SEAT - All-Electric and Plug-In Hybrid Vehicle CONCEPTS

Written By: Brittney B.

SEAT is a subsidiary of the German-owned Volkswagen group, but it is (as always) a Spanish manufacturer, and now it's one of Spain's greatest hopes for a cleaner, greener future. Its name stands for Sociedad Española de Automóviles de Turismo (the Spanish Society of Automobiles and Tourism). SEAT's Barcelona manufacturing site has played host to foreign partners Ford and Fiat, and now there are manufacturing and design centers throughout the country, including additional factories in Vigo and Martorell. Today SEAT produces a variety of gas-powered vehicles, but they're looking forward, and some of their most promising new prototypes are electric or hybrid options.


Signs of progress for SEAT

The Spanish government has enlisted SEAT's help in various environmental efforts, including developing a railway for its vehicles and parts, and installing solar panels in one of its factories. However, SEAT still doesn't produce any electric or plug-in hybrid vehicles. So far, all of its electric and hybrid powertrains have belonged to concept cars and prototypes that will never make it to the mass market.

Lately, the automaker has narrowed its focus on fuel-efficient technologies, thanks to everything from government-backed research projects to increasing heat from European competitors. Over the past few years, announcements and car show unveilings have included hybrid SUVs, electric sports cars, and multiple green versions of the ever-evolving SEAT León.


León Verde Plug-in Hybrid

                                       SEAT Leon Verde Plug-in Hybrid

In 2009, SEAT borrowed Volkswagen's Twin Drive technology for a new plug-in hybrid of its own: the León Ecomotive Twin Drive, which received 74.3 MPG with a lithium-ion battery and a 1.6-liter turbo diesel engine. A year later, the León Twin Drive came to a showcase of environmental vehicles in Madrid. The prototype marked a first step toward feasible plug-in technologies, suggesting that León's long legacy will eventually include a lineup of fully electric vehicles.
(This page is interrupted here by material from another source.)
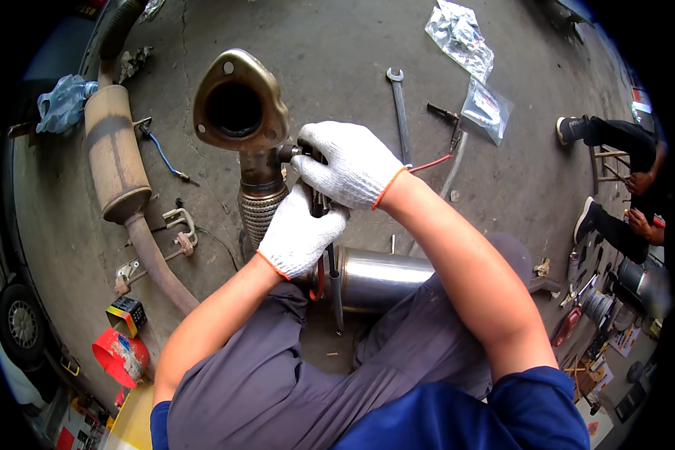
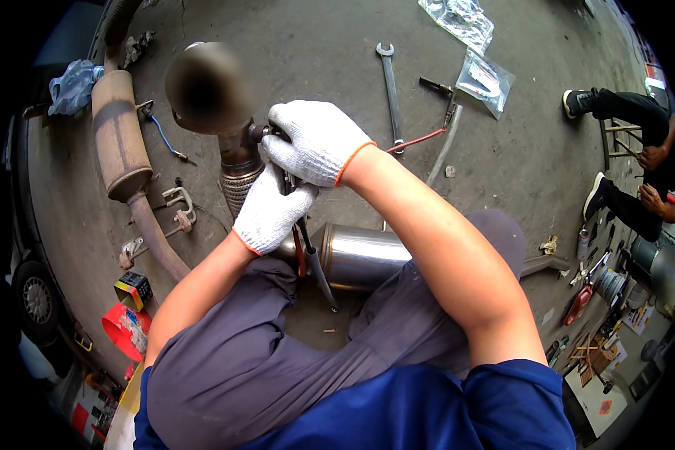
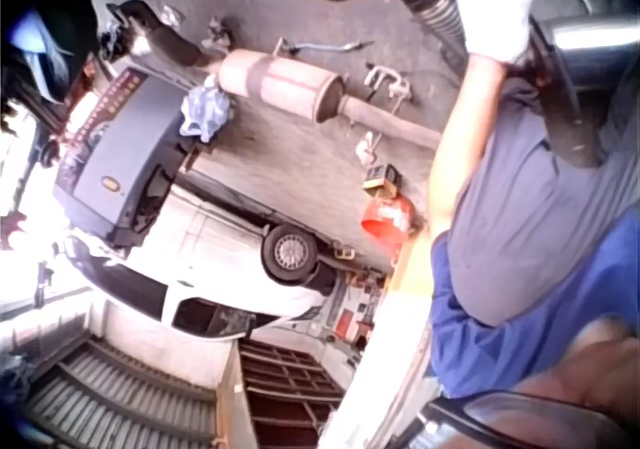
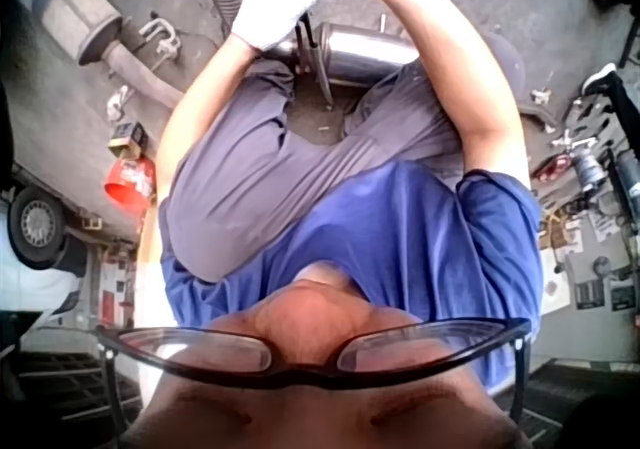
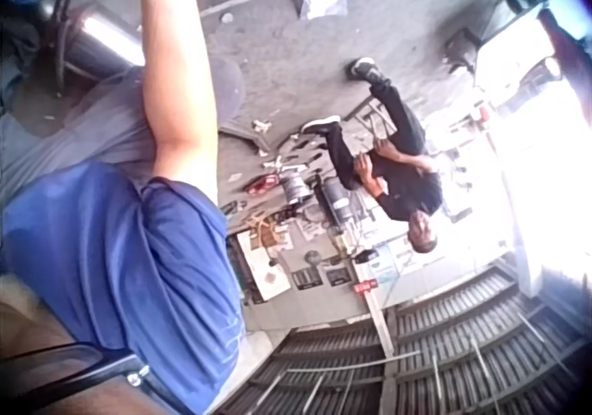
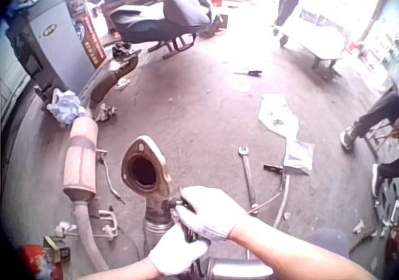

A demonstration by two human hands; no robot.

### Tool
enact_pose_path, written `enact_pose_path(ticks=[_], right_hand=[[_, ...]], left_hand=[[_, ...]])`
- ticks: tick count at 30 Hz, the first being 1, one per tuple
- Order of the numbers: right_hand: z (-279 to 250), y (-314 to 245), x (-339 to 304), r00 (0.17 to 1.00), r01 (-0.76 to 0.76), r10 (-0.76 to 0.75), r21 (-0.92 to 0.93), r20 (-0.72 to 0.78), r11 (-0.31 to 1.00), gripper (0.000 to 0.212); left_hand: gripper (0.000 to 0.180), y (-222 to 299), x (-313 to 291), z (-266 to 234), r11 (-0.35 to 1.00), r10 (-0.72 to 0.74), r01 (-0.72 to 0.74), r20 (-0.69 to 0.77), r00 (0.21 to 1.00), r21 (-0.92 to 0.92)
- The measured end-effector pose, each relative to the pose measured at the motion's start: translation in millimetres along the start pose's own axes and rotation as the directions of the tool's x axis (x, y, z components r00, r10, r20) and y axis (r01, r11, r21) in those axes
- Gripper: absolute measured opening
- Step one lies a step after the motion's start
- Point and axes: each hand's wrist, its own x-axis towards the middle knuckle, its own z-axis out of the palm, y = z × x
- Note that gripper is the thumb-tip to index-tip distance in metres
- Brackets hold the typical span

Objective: The person sits on the floor and uses a wrench to tighten bolts on a flexible exhaust pipe section. They repeatedly reposition the pipe and apply the wrench to different bolt locations while another person sits nearby.

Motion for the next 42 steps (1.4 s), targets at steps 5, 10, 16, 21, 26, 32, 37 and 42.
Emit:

For now, plug-in hybrids are a more attainable goal, and it looks like León is the model worth watching. In 2013, the latest León in SEAT's lineup was followed by a plug-in hybrid version of the same model. The León Verde, quite literally the "green" version of the León, might be the closest SEAT has ever come to a production-ready plug-in. Its powertrain can last for up to 507 miles, relying on both a 1.4-liter engine and a 8.8 kWh battery that powers a 75 kWh electric motor. The battery alone can last for 31 miles, and it helps drivers avoid taxes by satisfying requirements for lower carbon dioxide emissions.

The SEAT León Verde is the result of four years of research and development, but it's never going to arrive in dealerships. The four-door car gives back to the power grid with an on-board charger, and its estimated fuel economy is 176 MPG. Its fully electric range hasn't changed, but a connectivity option allows you to synchronize your smartphone with the battery in an effort to observe and conserve energy.


IBE Electric Car Concept

The SEAT IBE made its debut at the 2010 Geneva Motor Show before appearing at the Paris Motor Show the same year. It was the result of SEAT's contribution to a nationwide environmental initiative, which the government created in order to speed up progress toward hybrid and fully electric vehicles. The IBE, an electric coupe, is SEAT's first zero-emissions vehicle (if concepts count). It's also a sign of things to come from SEAT's designers and engineers.

The IBE was designed with aerodynamics and power in mind, but it's also an environmentally savvy sports car that's fit for urban lifestyles. Its energy-saving components are positioned and constructed to keep the car speedy and lightweight. These include a compact rear suspension, energy storage under the floor, and a 18 kWh lithium-ion battery in the back.



IBX Plug-in Hybrid Crossover Concept

                                  SEAT IBX Plug-in hybrid Crossover concept

When SEAT revealed the IBX at the 2011 Geneva Motor Show, President James Muir called the SUV a demonstration of the company's values, as well as proof of its ongoing commitment to sustainability and progress. The IBX came just a year after the IBE, and both concepts offered purer designs, more efficient powertrains, and compact appeal for city drivers. However, the IBX is more versatile, spacious and powerful, and not just because it's an SUV.

Rather than running on battery power alone, this SUV gets extra range and power from a conventional engine, making it a plug-in hybrid crossover. SEAT considered a few different combustion engines to complement the IBX's rechargeable battery pack, which can last on its own for up to 28 miles (or 45 kilometers). Both gas and diesel candidates would work in the IBX, but they'd come from members of its pre-existing lineup, rather than being exclusive plug-in technologies.

As SEAT continues to progress toward production-ready vehicles that run completely or partially on electric power, future prototypes will likely provide sneak peeks of the latest advances. SEAT may venture in its own unique direction, continue a trend of adapting current vehicles for greener technologies, or even take cues from its German parent company. But whatever the future holds for this Spanish innovator, plug-in hybrids will likely make an appearance.